Problem to work on: Please copy every line from the following entries in which the word "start" appears.

(Records provided Opens)

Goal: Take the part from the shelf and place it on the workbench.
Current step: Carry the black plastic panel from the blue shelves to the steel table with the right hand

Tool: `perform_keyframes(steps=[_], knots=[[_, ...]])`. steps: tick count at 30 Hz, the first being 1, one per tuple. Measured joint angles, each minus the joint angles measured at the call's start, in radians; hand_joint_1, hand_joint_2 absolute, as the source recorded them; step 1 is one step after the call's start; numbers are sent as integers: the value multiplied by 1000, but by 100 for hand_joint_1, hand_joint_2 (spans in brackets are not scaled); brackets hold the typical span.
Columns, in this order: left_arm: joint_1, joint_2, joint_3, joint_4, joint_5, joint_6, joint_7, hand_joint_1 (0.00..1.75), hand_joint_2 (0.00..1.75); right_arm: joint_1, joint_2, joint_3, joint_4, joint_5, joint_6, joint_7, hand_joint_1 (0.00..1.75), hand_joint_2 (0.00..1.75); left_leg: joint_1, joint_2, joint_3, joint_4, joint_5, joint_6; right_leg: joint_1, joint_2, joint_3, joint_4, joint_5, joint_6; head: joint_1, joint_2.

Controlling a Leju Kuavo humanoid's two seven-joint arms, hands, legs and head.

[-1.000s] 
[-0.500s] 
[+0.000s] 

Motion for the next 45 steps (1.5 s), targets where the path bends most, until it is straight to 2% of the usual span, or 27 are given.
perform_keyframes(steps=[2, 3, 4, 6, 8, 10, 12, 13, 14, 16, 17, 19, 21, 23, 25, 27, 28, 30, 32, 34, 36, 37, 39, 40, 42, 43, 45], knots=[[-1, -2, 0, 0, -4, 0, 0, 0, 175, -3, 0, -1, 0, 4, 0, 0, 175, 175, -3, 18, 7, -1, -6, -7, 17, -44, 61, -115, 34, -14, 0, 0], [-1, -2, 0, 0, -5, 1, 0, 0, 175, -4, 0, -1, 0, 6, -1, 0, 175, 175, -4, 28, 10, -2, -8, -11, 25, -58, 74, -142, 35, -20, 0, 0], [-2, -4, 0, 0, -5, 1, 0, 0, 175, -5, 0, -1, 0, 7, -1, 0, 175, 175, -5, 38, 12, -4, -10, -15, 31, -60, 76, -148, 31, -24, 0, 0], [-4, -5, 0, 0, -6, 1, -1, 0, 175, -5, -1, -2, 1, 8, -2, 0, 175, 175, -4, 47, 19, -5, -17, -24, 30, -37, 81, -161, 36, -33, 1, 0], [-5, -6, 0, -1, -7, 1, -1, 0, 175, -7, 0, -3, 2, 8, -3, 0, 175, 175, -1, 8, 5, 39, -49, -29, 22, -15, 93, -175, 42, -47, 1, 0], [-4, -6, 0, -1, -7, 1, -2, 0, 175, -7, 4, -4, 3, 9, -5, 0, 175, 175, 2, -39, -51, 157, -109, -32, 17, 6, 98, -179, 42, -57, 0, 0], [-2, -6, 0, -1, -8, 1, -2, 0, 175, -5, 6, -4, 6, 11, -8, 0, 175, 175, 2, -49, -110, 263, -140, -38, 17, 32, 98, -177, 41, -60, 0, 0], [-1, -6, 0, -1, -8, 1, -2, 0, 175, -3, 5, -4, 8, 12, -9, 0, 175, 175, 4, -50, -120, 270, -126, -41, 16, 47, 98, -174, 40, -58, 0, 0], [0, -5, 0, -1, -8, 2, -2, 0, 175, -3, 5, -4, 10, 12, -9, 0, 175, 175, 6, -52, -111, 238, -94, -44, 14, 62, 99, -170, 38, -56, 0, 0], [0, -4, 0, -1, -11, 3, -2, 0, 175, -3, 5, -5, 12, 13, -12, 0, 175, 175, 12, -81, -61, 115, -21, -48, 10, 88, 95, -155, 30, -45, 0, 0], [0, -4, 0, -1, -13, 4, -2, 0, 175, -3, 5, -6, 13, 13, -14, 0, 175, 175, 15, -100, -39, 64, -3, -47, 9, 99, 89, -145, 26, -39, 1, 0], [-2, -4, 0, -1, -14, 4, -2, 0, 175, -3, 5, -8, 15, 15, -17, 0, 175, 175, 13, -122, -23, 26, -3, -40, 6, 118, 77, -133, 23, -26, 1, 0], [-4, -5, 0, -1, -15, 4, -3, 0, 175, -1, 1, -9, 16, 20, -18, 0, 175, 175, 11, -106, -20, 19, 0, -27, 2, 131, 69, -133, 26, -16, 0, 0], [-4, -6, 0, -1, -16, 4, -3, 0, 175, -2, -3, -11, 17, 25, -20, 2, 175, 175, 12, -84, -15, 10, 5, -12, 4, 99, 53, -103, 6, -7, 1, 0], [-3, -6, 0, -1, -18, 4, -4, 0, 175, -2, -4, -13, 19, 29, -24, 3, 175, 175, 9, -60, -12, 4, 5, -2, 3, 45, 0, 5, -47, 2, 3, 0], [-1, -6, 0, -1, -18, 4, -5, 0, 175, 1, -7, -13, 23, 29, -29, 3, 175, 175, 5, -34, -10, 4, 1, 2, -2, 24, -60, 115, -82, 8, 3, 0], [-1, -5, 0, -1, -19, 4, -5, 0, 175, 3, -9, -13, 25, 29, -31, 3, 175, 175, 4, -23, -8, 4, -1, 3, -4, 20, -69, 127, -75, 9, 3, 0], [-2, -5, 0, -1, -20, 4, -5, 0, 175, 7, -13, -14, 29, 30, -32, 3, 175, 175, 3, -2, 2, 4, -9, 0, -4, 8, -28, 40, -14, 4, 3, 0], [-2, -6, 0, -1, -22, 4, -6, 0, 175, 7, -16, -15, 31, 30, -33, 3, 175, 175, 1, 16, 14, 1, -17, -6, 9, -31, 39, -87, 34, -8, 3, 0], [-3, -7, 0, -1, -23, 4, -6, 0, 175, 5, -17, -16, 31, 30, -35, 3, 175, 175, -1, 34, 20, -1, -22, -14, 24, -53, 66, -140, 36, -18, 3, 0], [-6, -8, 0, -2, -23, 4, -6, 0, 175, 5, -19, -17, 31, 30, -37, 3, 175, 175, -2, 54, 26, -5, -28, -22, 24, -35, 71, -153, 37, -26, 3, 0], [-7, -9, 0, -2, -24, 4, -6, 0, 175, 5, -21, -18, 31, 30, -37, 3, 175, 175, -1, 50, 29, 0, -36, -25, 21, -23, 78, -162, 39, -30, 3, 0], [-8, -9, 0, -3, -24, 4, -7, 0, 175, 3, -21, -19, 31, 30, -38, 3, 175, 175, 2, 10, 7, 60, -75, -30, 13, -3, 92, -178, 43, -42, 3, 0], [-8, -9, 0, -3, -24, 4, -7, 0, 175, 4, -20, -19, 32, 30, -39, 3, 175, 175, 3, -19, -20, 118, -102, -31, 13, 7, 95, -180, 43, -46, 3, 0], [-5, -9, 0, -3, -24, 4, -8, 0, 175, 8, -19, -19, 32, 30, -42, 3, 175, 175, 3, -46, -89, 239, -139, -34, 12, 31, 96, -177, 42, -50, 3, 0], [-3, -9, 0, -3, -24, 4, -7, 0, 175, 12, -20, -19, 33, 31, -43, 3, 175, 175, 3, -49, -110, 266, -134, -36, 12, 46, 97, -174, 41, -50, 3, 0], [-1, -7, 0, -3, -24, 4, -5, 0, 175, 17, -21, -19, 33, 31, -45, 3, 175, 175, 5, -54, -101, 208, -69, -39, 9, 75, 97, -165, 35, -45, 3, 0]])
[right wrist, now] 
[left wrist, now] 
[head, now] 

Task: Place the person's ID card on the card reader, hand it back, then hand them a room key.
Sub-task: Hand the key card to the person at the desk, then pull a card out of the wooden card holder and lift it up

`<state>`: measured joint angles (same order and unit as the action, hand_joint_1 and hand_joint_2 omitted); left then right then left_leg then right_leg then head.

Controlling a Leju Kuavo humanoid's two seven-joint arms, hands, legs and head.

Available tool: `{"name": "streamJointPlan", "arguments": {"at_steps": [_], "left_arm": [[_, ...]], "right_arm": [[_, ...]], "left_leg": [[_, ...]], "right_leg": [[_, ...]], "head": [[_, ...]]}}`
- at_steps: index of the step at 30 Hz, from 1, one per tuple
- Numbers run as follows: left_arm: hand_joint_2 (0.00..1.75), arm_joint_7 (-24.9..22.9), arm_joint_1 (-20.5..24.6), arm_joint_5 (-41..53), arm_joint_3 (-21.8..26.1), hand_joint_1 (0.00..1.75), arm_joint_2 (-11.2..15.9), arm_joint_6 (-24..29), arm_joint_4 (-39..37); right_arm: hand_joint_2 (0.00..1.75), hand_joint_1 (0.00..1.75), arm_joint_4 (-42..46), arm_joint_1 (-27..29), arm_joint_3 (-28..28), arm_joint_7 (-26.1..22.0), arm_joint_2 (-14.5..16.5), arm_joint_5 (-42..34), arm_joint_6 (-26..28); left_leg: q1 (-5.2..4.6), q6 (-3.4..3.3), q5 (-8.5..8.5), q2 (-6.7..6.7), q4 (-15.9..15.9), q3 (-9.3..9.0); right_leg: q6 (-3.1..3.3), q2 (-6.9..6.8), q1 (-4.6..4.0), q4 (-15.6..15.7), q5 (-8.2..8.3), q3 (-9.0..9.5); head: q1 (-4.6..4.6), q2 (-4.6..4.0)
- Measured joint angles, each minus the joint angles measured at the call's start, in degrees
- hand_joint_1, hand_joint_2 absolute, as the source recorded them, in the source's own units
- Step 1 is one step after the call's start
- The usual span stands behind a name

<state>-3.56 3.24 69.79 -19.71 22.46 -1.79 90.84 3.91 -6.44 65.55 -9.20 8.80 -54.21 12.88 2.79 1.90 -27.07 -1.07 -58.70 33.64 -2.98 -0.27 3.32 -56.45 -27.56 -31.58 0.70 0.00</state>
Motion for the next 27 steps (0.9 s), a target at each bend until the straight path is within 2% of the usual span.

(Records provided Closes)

Problem solution:
Tool: `perform_keyframes(steps=[_], knots=[[_, ...]])`. steps: tick count at 30 Hz, the first being 1, one per tuple. Measured joint angles, each minus the joint angles measured at the call's start, in radians; hand_joint_1, hand_joint_2 absolute, as the source recorded them; step 1 is one step after the call's start; numbers are sent as integers: the value multiplied by 1000, but by 100 for hand_joint_1, hand_joint_2 (spans in brackets are not scaled); brackets hold the typical span.
- Measured joint angles, each minus the joint angles measured at the call's start, in degrees
- Step 1 is one step after the call's start

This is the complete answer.